▶ What you have to do:
Across the records below, how many lines include the word "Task"? State only the number.

▶ Records provided:

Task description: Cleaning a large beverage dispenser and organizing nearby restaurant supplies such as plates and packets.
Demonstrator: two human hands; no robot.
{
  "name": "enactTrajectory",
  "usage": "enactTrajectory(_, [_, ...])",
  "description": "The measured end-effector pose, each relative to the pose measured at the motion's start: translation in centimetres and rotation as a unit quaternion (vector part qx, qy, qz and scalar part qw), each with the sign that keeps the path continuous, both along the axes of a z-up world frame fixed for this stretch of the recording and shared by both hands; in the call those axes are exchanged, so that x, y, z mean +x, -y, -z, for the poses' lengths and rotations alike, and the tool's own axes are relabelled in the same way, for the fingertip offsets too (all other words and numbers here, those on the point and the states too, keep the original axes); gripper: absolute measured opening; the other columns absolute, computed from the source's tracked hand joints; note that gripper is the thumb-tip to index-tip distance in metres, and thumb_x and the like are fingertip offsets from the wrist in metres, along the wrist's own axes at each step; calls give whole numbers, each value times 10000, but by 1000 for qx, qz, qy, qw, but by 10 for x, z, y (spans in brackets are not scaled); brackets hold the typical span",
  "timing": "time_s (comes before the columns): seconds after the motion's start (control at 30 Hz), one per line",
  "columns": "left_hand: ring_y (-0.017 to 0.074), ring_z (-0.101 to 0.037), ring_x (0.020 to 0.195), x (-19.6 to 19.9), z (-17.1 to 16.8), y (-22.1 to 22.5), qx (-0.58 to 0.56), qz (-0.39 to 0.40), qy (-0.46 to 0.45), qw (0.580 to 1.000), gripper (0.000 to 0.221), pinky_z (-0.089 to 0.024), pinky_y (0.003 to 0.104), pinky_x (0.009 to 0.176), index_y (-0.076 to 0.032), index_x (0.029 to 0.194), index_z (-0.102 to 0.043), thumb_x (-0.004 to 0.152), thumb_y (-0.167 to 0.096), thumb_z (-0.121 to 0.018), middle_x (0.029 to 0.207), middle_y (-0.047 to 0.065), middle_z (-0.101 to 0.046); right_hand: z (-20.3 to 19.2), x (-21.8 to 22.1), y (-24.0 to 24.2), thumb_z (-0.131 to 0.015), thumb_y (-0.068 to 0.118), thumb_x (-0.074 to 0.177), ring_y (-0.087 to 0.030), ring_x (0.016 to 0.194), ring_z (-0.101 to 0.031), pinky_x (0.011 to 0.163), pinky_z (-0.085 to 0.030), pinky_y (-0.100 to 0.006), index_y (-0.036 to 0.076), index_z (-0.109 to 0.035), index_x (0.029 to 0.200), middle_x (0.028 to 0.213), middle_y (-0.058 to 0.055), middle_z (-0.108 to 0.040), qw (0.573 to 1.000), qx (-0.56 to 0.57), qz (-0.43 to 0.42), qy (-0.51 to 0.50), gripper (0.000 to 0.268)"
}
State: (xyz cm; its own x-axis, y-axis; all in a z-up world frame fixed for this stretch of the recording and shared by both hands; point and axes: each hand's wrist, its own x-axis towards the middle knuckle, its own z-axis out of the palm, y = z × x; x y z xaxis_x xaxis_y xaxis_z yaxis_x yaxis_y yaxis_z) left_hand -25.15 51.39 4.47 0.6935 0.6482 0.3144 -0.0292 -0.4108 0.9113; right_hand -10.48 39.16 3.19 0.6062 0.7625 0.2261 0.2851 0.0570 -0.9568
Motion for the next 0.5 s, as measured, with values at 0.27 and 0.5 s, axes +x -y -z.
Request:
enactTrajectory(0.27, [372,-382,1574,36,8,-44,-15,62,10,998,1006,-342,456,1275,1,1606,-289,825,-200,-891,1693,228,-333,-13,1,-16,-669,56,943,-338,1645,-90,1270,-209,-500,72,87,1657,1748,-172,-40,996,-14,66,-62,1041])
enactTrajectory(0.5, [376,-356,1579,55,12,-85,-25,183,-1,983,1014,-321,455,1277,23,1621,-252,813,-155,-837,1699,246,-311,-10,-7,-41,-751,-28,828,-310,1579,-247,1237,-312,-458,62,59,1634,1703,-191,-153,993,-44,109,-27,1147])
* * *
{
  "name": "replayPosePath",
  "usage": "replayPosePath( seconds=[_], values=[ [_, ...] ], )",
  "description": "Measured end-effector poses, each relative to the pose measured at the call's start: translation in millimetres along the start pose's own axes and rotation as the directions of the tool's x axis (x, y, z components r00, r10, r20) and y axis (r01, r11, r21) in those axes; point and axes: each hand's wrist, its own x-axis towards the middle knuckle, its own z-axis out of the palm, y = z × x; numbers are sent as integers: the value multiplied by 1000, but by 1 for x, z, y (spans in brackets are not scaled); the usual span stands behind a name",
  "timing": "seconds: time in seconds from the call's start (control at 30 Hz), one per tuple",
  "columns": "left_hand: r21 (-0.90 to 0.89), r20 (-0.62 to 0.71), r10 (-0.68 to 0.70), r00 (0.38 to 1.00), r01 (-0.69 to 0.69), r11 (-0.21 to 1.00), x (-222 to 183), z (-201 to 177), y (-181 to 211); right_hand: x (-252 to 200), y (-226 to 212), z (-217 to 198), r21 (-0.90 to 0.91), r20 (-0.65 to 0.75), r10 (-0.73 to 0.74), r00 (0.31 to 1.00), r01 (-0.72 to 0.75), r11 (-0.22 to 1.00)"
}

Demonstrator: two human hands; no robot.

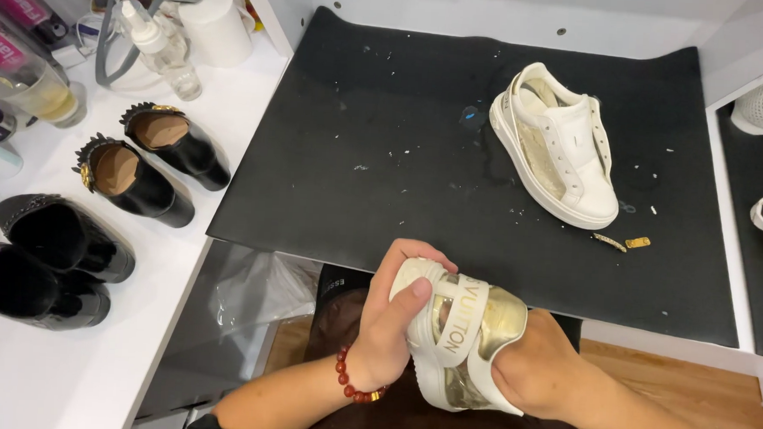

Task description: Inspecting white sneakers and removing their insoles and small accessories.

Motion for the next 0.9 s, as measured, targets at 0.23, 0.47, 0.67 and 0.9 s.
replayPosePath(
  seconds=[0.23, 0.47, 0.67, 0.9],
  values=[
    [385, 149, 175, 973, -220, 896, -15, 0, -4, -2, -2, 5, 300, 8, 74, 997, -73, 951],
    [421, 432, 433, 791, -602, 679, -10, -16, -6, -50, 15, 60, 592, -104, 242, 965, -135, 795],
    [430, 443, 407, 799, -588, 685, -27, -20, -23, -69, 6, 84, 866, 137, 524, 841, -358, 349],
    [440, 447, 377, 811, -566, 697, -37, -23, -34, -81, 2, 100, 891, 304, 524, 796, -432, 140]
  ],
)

▶ Response below:
2